→ What you should do:
Produce exactly the lines starting at the one containing "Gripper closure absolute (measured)" and ending at the last line of the material, with nothing added.

──────── Records for this exercise

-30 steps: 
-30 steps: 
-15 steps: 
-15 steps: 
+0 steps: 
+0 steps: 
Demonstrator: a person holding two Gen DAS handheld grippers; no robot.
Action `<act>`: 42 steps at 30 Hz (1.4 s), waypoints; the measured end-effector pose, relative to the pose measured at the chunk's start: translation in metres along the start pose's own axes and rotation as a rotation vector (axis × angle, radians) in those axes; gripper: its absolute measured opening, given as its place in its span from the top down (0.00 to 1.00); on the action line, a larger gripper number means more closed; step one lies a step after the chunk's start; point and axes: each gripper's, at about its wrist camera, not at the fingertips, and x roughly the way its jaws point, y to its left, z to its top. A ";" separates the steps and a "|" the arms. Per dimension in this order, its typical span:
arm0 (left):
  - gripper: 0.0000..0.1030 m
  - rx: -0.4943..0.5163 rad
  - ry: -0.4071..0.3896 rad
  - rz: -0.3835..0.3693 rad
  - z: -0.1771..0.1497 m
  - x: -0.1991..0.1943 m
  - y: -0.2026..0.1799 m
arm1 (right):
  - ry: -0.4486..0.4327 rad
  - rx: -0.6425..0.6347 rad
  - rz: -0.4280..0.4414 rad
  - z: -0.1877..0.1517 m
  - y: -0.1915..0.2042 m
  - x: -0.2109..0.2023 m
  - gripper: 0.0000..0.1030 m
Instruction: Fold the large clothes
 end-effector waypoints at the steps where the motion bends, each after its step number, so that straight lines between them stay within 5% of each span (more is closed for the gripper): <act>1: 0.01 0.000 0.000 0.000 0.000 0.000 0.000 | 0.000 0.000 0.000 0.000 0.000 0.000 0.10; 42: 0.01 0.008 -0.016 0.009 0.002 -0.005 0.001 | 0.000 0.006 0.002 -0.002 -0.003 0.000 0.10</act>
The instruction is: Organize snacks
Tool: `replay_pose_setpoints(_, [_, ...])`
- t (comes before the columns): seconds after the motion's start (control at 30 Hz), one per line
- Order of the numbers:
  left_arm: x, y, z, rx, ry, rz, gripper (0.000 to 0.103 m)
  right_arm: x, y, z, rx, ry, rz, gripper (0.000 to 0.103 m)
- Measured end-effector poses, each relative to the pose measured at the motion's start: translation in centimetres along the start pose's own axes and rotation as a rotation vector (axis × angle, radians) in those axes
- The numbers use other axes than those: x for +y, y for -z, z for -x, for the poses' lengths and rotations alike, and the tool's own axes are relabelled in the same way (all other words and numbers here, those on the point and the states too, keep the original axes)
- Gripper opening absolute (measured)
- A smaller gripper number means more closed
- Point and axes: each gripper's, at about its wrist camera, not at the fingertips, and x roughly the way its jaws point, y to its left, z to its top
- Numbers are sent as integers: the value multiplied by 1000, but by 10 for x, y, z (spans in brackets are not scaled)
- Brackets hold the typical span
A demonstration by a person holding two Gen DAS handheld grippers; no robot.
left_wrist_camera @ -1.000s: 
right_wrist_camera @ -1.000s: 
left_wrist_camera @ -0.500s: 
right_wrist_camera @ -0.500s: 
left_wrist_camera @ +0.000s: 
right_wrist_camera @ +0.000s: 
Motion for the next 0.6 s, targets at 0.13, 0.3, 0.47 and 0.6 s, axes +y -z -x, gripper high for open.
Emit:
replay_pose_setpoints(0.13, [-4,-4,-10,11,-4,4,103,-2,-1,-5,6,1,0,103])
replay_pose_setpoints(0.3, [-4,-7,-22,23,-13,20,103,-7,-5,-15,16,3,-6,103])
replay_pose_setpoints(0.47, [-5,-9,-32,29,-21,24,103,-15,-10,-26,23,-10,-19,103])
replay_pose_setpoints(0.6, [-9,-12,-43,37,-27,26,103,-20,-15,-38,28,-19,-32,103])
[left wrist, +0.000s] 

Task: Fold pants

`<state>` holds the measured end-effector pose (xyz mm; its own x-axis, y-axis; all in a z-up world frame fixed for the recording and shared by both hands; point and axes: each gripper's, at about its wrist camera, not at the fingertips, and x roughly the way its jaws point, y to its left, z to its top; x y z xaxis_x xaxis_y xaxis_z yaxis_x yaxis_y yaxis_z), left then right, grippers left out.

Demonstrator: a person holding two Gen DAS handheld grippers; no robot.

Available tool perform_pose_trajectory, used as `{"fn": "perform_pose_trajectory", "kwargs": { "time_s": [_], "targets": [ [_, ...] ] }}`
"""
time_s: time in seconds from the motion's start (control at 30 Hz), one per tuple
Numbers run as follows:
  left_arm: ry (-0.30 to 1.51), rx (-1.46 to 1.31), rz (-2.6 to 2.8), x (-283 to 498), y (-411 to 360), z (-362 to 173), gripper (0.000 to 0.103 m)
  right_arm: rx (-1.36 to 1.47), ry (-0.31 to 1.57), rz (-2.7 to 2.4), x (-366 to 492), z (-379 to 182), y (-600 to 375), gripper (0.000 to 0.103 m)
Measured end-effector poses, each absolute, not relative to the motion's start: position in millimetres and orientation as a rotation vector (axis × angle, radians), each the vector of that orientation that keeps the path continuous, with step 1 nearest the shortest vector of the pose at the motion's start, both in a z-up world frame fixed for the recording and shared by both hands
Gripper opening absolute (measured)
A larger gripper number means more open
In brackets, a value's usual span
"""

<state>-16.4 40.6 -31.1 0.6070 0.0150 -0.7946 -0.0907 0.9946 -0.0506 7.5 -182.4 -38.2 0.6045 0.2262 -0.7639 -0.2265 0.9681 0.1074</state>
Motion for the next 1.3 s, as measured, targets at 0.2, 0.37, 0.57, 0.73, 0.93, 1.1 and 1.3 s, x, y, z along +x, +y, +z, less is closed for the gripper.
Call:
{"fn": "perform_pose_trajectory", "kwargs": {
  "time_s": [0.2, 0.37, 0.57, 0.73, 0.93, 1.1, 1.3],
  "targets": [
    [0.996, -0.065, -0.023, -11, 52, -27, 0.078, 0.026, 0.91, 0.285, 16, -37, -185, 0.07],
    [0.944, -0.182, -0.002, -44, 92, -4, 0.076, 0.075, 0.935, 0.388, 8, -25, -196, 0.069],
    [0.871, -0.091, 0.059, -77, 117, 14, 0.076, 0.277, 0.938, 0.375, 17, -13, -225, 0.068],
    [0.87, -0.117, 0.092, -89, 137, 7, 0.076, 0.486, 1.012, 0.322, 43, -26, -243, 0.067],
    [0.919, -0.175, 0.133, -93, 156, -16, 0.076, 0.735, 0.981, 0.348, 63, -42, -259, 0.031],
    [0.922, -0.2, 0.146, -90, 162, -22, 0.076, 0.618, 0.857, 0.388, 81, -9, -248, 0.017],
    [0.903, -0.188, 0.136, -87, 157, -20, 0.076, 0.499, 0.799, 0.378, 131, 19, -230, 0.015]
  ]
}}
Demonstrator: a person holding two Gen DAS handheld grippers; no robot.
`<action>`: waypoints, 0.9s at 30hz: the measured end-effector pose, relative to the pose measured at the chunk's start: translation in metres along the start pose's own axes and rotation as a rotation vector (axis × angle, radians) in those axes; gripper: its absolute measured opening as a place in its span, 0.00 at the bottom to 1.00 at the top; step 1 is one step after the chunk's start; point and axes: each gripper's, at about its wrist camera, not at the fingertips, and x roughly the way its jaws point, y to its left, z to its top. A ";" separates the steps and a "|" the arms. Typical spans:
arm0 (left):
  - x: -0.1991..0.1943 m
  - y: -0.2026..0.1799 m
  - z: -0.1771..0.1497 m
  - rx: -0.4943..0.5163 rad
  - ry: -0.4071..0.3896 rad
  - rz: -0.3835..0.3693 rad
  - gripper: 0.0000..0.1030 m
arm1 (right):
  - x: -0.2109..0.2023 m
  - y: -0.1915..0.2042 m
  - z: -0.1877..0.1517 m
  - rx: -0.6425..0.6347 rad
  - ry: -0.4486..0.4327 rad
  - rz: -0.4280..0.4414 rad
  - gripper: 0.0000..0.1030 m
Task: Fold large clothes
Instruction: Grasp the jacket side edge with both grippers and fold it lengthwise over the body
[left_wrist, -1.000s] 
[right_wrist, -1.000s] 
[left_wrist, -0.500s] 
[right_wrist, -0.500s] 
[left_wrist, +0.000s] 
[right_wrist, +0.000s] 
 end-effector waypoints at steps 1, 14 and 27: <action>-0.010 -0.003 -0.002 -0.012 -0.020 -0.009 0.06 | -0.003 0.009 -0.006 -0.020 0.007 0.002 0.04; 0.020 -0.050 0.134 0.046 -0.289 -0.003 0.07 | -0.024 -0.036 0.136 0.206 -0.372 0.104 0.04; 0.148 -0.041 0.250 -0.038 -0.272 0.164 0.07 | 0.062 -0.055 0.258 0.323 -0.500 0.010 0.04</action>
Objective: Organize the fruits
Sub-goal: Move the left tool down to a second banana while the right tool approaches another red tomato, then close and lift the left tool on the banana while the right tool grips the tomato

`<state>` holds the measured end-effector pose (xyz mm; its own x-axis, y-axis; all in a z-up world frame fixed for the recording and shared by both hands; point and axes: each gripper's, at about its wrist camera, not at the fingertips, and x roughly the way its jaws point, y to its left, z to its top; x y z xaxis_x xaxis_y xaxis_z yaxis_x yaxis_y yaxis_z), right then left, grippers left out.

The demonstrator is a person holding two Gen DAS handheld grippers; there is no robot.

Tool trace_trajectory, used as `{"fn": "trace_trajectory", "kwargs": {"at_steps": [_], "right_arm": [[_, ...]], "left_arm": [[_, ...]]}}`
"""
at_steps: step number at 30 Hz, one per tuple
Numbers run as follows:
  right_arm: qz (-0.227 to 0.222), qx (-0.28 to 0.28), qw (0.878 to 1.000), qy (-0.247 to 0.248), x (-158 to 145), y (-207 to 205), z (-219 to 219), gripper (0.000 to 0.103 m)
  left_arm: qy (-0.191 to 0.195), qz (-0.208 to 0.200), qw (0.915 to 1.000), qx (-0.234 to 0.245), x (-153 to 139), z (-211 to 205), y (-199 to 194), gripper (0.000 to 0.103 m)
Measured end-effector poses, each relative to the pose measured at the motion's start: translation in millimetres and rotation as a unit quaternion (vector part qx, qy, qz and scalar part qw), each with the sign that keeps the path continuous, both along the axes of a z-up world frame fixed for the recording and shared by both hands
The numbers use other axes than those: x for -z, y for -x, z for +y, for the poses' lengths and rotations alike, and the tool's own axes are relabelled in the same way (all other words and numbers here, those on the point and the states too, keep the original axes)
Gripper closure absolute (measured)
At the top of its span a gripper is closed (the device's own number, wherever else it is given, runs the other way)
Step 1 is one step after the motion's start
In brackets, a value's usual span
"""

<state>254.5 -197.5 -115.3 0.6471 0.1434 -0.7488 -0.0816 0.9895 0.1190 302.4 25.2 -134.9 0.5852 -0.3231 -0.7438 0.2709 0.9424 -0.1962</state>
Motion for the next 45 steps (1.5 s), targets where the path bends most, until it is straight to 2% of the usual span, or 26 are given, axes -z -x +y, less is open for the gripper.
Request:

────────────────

→ Result of this exercise:
Gripper closure absolute (measured)
At the top of its span a gripper is closed (the device's own number, wherever else it is given, runs the other way)
Step 1 is one step after the motion's start
In brackets, a value's usual span
"""

<state>254.5 -197.5 -115.3 0.6471 0.1434 -0.7488 -0.0816 0.9895 0.1190 302.4 25.2 -134.9 0.5852 -0.3231 -0.7438 0.2709 0.9424 -0.1962</state>
Motion for the next 45 steps (1.5 s), targets where the path bends most, until it is straight to 2% of the usual span, or 26 are given, axes -z -x +y, less is open for the gripper.
Request:

No additional output is expected for this exercise.